Al día siguiente, Aranda pasó su reconocimiento médico completo con nota. Las muestras de orina, heces y sangre indicaban una evolución positiva de la hipótesis de actuación que había trazado el doctor. Durante todo el día recibió numerosas visitas, y luego pasó la tarde jugando a las cartas junto con Jaime, Susana y algunos otros. Las risas de todos ellos podían escucharse muchos metros alrededor. Por la noche, antes de dormir, el doctor le inoculó otra dosis del virus.
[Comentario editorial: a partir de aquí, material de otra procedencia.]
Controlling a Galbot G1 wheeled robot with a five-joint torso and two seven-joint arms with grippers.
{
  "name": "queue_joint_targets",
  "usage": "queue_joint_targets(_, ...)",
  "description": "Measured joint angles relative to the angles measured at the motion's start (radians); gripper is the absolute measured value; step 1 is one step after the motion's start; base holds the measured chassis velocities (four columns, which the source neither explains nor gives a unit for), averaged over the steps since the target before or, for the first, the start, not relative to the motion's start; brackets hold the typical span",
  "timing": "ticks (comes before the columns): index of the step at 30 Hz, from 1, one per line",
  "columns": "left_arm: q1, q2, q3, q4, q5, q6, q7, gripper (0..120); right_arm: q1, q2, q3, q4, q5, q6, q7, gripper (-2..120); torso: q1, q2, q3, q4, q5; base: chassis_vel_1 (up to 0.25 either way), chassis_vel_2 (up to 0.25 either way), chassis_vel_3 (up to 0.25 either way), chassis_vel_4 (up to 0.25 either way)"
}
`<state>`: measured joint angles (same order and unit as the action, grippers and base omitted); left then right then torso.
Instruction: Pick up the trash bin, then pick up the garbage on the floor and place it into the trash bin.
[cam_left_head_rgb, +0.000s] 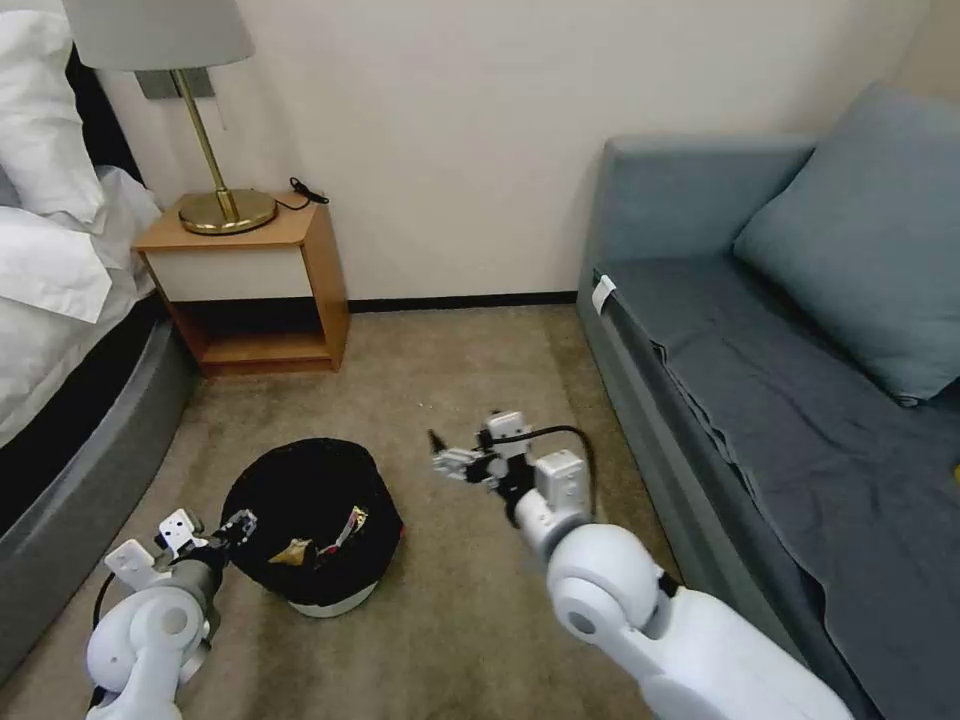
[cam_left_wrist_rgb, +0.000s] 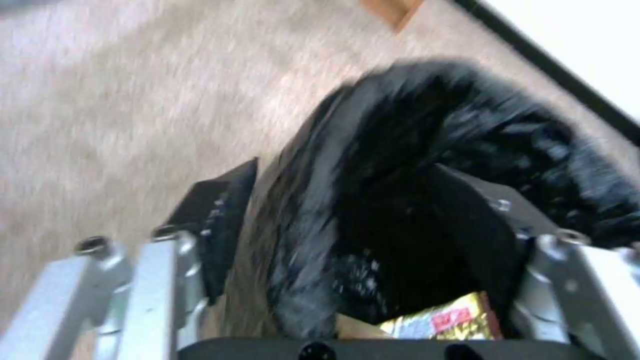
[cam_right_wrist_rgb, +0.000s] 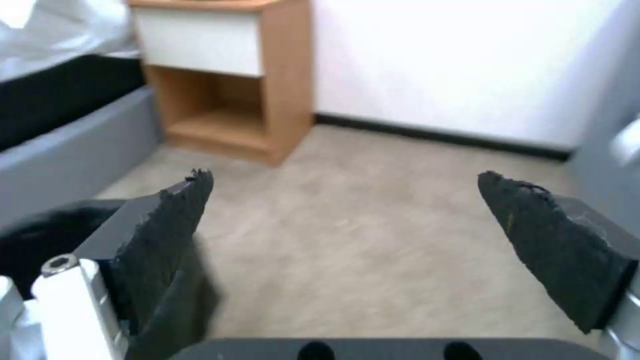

El Padre Isidro fue trasladado al campamento falso ubicado al otro extremo de la Ciudad Deportiva. Las ventanas tenían barrotes y la puerta, de pesado metal, se cerraba sólidamente con fuertes candados. Le dieron al menos un poco de lectura para sus horas de soledad: un ejemplar de La Biblia.

Isabel, esta vez intencionadamente, le hizo llegar una segunda nota. La nota decía:

Le perdono

A eso de las tres y media de la mañana, Carmen despertó al doctor.

—Es Juan, doctor... está ardiendo.

Juan temblaba en su cama, aquejado de una fiebre repentina de casi cuarenta grados. Carmen sugirió un baño en la piscina para bajar la temperatura, pero el doctor se negó en rotundo.

—La fiebre es un agente protector natural frente a la agresión microbiana, Carmen. A temperaturas tan elevadas, nuestras defensas se activan más rápido y se vuelven más eficientes.

Sin embargo, sí le aplicó una dosis de ibuprofeno.